What is required >> The full listing, excluding its pictures, should be printed exactly as it stands.

Start of Provided material

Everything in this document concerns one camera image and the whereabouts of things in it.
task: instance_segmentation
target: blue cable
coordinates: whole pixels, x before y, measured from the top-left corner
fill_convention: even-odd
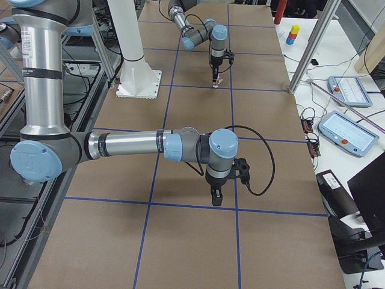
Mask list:
[[[360,284],[359,286],[357,287],[357,289],[361,289],[361,286],[362,286],[362,280],[363,280],[363,275],[365,274],[365,271],[366,269],[368,268],[368,265],[370,263],[370,261],[372,261],[372,259],[374,257],[376,257],[377,255],[379,255],[381,253],[381,251],[378,251],[377,253],[374,253],[365,263],[365,266],[363,266],[363,270],[362,270],[362,273],[361,273],[361,278],[360,278]]]

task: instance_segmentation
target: computer monitor
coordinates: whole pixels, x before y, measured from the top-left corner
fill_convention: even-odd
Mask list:
[[[348,186],[370,233],[346,228],[335,219],[331,228],[341,267],[345,273],[355,273],[378,250],[385,255],[385,153],[351,178]],[[371,261],[370,269],[383,269],[380,256]]]

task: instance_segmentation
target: white table
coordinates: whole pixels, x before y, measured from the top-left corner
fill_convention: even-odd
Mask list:
[[[313,30],[313,27],[316,23],[314,19],[294,19],[294,18],[283,18],[280,25],[276,26],[277,34],[279,36],[279,42],[282,49],[282,52],[287,57],[293,58],[294,60],[300,60],[302,54],[307,46],[307,40]],[[290,32],[292,25],[299,25],[300,32],[294,44],[289,46],[285,43],[286,38]],[[329,64],[339,64],[343,61],[347,61],[356,55],[352,44],[350,43],[348,37],[344,33],[342,27],[340,26],[337,20],[333,20],[328,30],[326,31],[320,45],[318,46],[313,58],[317,59],[319,66],[329,65]],[[362,76],[365,74],[358,74],[354,69],[354,63],[359,58],[356,55],[352,62],[346,62],[335,67],[319,67],[316,69],[308,70],[308,73],[304,75],[303,81],[312,78],[312,79],[327,79],[330,75],[344,75],[344,76]],[[294,60],[290,60],[285,57],[286,68],[291,79],[293,72],[295,72],[298,63]],[[361,77],[361,81],[368,92],[378,92],[379,89],[372,80],[370,76]],[[322,80],[316,80],[318,84],[327,89],[327,82]],[[327,106],[328,113],[337,110],[340,112],[345,112],[344,107],[340,107],[334,101],[329,102],[329,97],[324,92],[321,92],[317,88],[313,89],[313,100],[323,107]],[[381,94],[370,94],[372,99],[373,106],[371,108],[358,108],[357,110],[363,115],[367,116],[372,113],[375,113],[380,110],[385,109],[385,99]],[[323,109],[317,106],[312,101],[312,93],[310,85],[302,82],[297,91],[295,92],[295,98],[298,105],[304,107],[312,107],[316,111],[317,116],[322,116]],[[301,113],[302,108],[298,106],[298,112]],[[305,116],[311,116],[312,112],[309,110]],[[348,111],[346,113],[352,120],[359,120],[352,112]],[[320,119],[315,119],[313,128],[315,132],[318,132],[317,124]],[[371,118],[375,123],[379,124],[381,127],[385,127],[385,113],[378,114]],[[335,144],[328,141],[322,135],[319,136],[320,140],[320,152],[321,156],[318,158],[318,166],[315,170],[315,173],[322,172],[328,169],[331,169],[337,178],[340,180],[342,185],[349,191],[347,186],[347,181],[351,179],[356,173],[358,173],[362,168],[368,165],[376,157],[378,157],[385,150],[385,135],[382,135],[377,129],[366,123],[365,121],[360,122],[361,125],[367,127],[372,132],[380,136],[379,141],[375,146],[368,152],[368,154],[363,158],[354,157],[342,149],[338,148]],[[353,228],[362,227],[360,226],[351,216],[346,216],[343,221],[350,225]],[[353,286],[359,283],[360,274],[352,274],[343,276],[345,280],[346,288],[352,289]],[[363,284],[362,288],[372,288],[372,287],[385,287],[385,270],[377,272],[366,272],[364,280],[369,280],[369,283]]]

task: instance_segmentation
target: red object
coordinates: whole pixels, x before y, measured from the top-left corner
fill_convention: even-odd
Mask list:
[[[292,34],[291,32],[289,32],[289,39],[296,39],[297,38],[297,35],[298,34]]]
[[[274,24],[278,25],[279,23],[281,23],[283,12],[285,12],[287,3],[288,3],[288,0],[279,0],[276,18],[274,18]]]

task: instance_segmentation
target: label on robot arm
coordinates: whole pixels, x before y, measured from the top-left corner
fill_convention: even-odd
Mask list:
[[[331,187],[332,190],[335,190],[336,188],[340,187],[339,183],[331,173],[325,174],[324,179],[328,183],[328,185]]]
[[[32,58],[31,33],[29,31],[22,31],[22,49],[23,58]]]

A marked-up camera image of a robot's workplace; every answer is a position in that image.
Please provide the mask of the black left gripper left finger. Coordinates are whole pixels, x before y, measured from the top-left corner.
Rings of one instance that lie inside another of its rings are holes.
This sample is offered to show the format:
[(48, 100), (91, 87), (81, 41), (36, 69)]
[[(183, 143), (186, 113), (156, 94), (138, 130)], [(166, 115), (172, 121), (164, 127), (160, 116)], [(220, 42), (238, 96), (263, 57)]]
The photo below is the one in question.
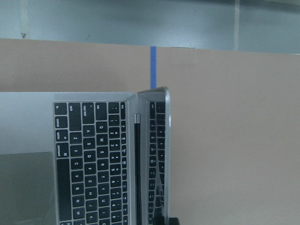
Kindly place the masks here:
[(165, 195), (164, 195), (164, 185), (158, 186), (156, 188), (155, 197), (155, 208), (153, 216), (154, 225), (164, 225), (165, 224)]

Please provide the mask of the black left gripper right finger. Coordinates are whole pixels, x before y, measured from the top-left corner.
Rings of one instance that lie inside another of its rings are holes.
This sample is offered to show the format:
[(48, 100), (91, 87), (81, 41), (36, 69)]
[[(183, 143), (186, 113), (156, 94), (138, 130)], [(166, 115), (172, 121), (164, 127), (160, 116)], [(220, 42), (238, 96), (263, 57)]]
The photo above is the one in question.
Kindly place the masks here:
[(170, 217), (169, 225), (180, 225), (179, 219), (177, 217)]

End of Provided material

Answer box >>
Everything in this document concerns one camera image and the whereabouts of things in it.
task: instance_segmentation
target: blue cable
coordinates: whole pixels, x before y, measured from the top-left corner
fill_convention: even-odd
Mask list:
[[[360,284],[359,286],[357,287],[357,289],[361,289],[361,286],[362,286],[362,280],[363,280],[363,275],[365,274],[365,271],[366,269],[368,268],[368,265],[370,263],[370,261],[372,261],[372,259],[374,257],[376,257],[377,255],[379,255],[381,253],[381,251],[378,251],[377,253],[374,253],[365,263],[365,266],[363,266],[363,270],[362,270],[362,273],[361,273],[361,278],[360,278]]]

task: instance_segmentation
target: computer monitor
coordinates: whole pixels, x before y, measured from the top-left corner
fill_convention: even-odd
Mask list:
[[[348,186],[370,233],[346,228],[335,219],[331,228],[341,267],[345,273],[355,273],[378,250],[385,255],[385,153],[351,178]],[[371,261],[370,269],[383,269],[380,256]]]

task: instance_segmentation
target: white table
coordinates: whole pixels, x before y, measured from the top-left corner
fill_convention: even-odd
Mask list:
[[[313,30],[313,27],[316,23],[314,19],[294,19],[294,18],[283,18],[280,25],[276,26],[277,34],[279,36],[279,42],[282,49],[282,52],[287,57],[293,58],[294,60],[300,60],[302,54],[307,46],[307,40]],[[290,32],[292,25],[299,25],[300,32],[294,44],[289,46],[285,43],[286,38]],[[329,64],[339,64],[343,61],[347,61],[356,55],[352,44],[350,43],[348,37],[344,33],[342,27],[340,26],[337,20],[333,20],[328,30],[326,31],[320,45],[318,46],[313,58],[317,59],[319,66],[329,65]],[[362,76],[365,74],[358,74],[354,69],[354,63],[359,58],[356,55],[352,62],[346,62],[335,67],[319,67],[316,69],[308,70],[308,73],[304,75],[303,81],[312,78],[312,79],[327,79],[330,75],[344,75],[344,76]],[[294,60],[290,60],[285,57],[286,68],[291,79],[293,72],[295,72],[298,63]],[[361,77],[361,81],[368,92],[378,92],[379,89],[372,80],[370,76]],[[322,80],[316,80],[318,84],[327,89],[327,82]],[[327,106],[328,113],[337,110],[340,112],[345,112],[344,107],[340,107],[334,101],[329,102],[329,97],[324,92],[321,92],[317,88],[313,89],[313,100],[323,107]],[[381,94],[370,94],[372,99],[373,106],[371,108],[358,108],[357,110],[363,115],[367,116],[372,113],[375,113],[380,110],[385,109],[385,99]],[[323,109],[317,106],[312,101],[312,93],[310,85],[302,82],[297,91],[295,92],[295,98],[298,105],[304,107],[312,107],[316,111],[317,116],[322,116]],[[301,113],[302,108],[298,106],[298,112]],[[305,116],[311,116],[312,112],[309,110]],[[348,111],[346,113],[352,120],[359,120],[352,112]],[[320,119],[315,119],[313,128],[315,132],[318,132],[317,124]],[[371,118],[375,123],[379,124],[381,127],[385,127],[385,113],[378,114]],[[335,144],[328,141],[322,135],[319,136],[320,140],[320,152],[321,156],[318,158],[318,166],[315,170],[315,173],[322,172],[328,169],[331,169],[337,178],[340,180],[342,185],[349,191],[347,186],[347,181],[351,179],[356,173],[358,173],[362,168],[368,165],[376,157],[378,157],[385,150],[385,135],[382,135],[377,129],[366,123],[365,121],[360,122],[361,125],[367,127],[372,132],[380,136],[379,141],[375,146],[368,152],[368,154],[363,158],[354,157],[342,149],[338,148]],[[353,228],[362,227],[360,226],[351,216],[346,216],[343,221],[350,225]],[[353,286],[359,283],[360,274],[352,274],[343,276],[345,280],[346,288],[352,289]],[[363,284],[362,288],[372,288],[372,287],[385,287],[385,270],[377,272],[366,272],[364,280],[369,280],[369,283]]]

task: instance_segmentation
target: red object
coordinates: whole pixels, x before y, measured from the top-left corner
fill_convention: even-odd
Mask list:
[[[292,34],[291,32],[289,32],[289,39],[296,39],[297,38],[297,35],[298,34]]]
[[[274,24],[278,25],[279,23],[281,23],[283,12],[285,12],[287,3],[288,3],[288,0],[279,0],[276,18],[274,18]]]

task: instance_segmentation
target: label on robot arm
coordinates: whole pixels, x before y, measured from the top-left corner
fill_convention: even-odd
Mask list:
[[[331,187],[332,190],[335,190],[336,188],[340,187],[339,183],[331,173],[325,174],[324,179],[328,183],[328,185]]]
[[[32,58],[31,33],[29,31],[22,31],[22,49],[23,58]]]

A marked-up camera image of a robot's workplace; every answer is a position in that image.
Please provide the mask of the black left gripper left finger. Coordinates are whole pixels, x before y, measured from the top-left corner.
Rings of one instance that lie inside another of its rings are holes.
This sample is offered to show the format:
[(48, 100), (91, 87), (81, 41), (36, 69)]
[[(183, 143), (186, 113), (156, 94), (138, 130)], [(166, 115), (172, 121), (164, 127), (160, 116)], [(220, 42), (238, 96), (263, 57)]]
The photo below is the one in question.
Kindly place the masks here:
[(165, 195), (164, 195), (164, 185), (158, 186), (156, 188), (155, 197), (155, 208), (153, 216), (154, 225), (164, 225), (165, 224)]

Please provide the mask of the black left gripper right finger. Coordinates are whole pixels, x before y, measured from the top-left corner.
Rings of one instance that lie inside another of its rings are holes.
This sample is offered to show the format:
[(48, 100), (91, 87), (81, 41), (36, 69)]
[[(183, 143), (186, 113), (156, 94), (138, 130)], [(166, 115), (172, 121), (164, 127), (160, 116)], [(220, 42), (238, 96), (263, 57)]]
The photo above is the one in question.
Kindly place the masks here:
[(170, 217), (169, 225), (180, 225), (179, 219), (177, 217)]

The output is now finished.